Willow Bunch Lake is shallow salt lake with a surface area of about 3287.9 ha. It sits in the Big Muddy Valley, which was formed over 12,000 years ago near the end of the last ice age when a glacial lake outburst flood occurred from a pre-historic glacial lake located at present-day Old Wives Lake. In the summer, extensive mudflats develop at the east and west ends of the lake providing habitat for a variety of species, including the piping plover.

== Important Bird Area ==
The entirety of Willow Bunch Lake is part of the Willow Bunch Lake (SK 020) Important Bird Area (IBA) of Canada. The IBA, which totals 152.14 km2, is important to the piping plover as it has one of the three largest breeding concentrations on the Canadian Prairies.

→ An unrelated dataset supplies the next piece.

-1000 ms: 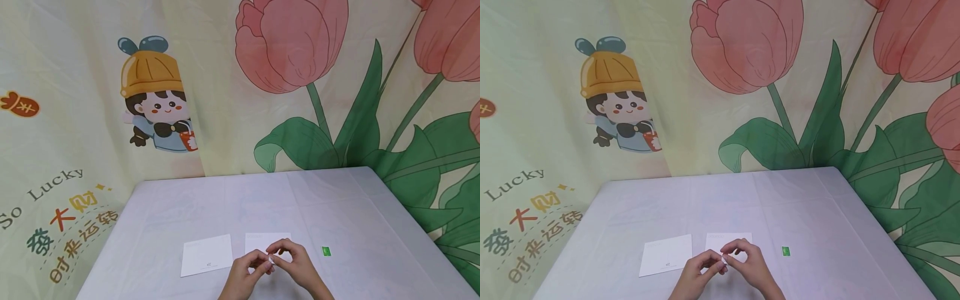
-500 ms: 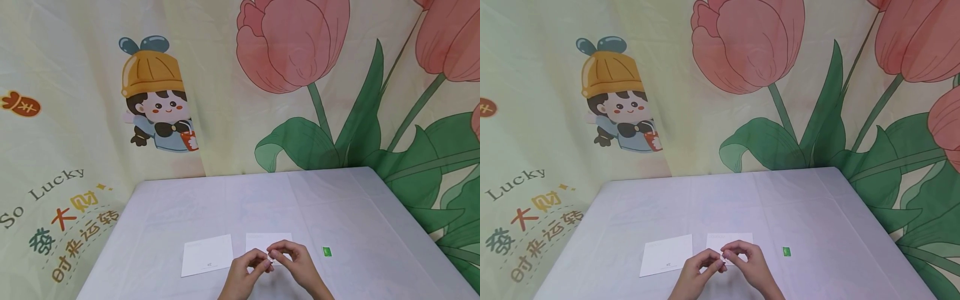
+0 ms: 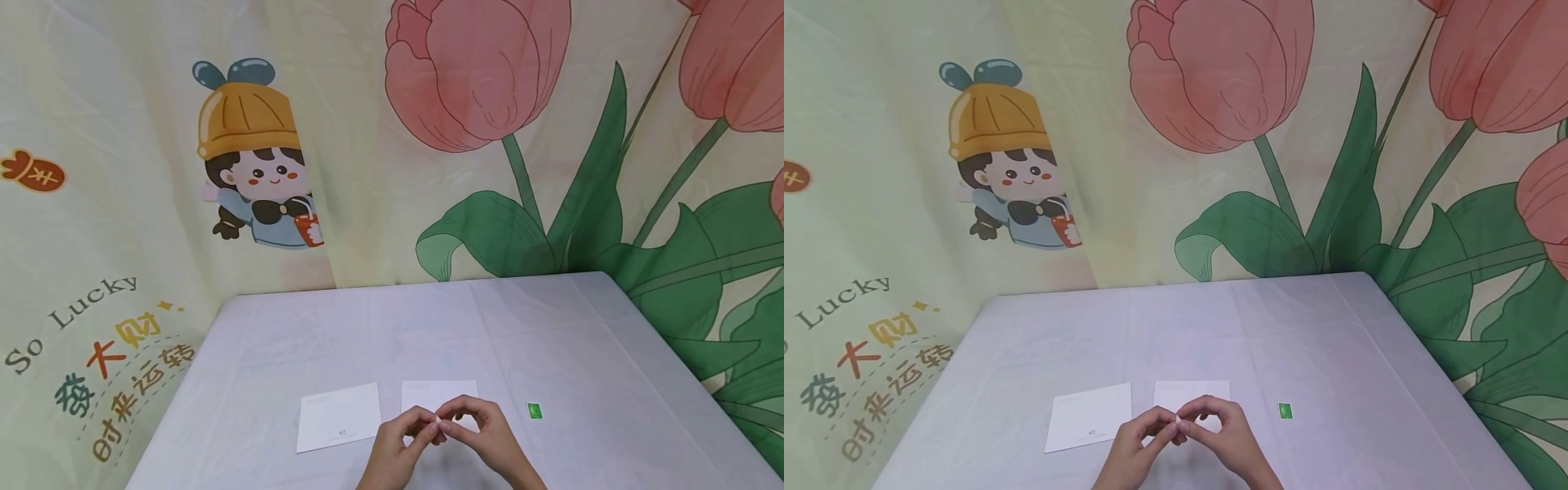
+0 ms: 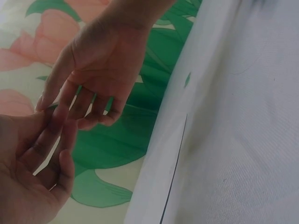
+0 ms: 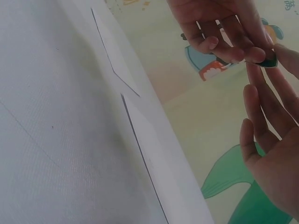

The other two areas are Chaplin Lake (SK 033) and Quill Lakes SK 002. The provincial Wildlife Habitat Protection Act designated the entire Willow Bunch Lake basin as a critical piping plover habitat and the lake's shoreline up to the high water mark is protected from development. The population and breeding success of the piping plover depends largely on lake water levels. Being in a semi-arid landscape with no major inflows, Willow Bunch Lake is subject to widely fluctuating water levels and this becomes one of the main threats to the long-term success of the birds.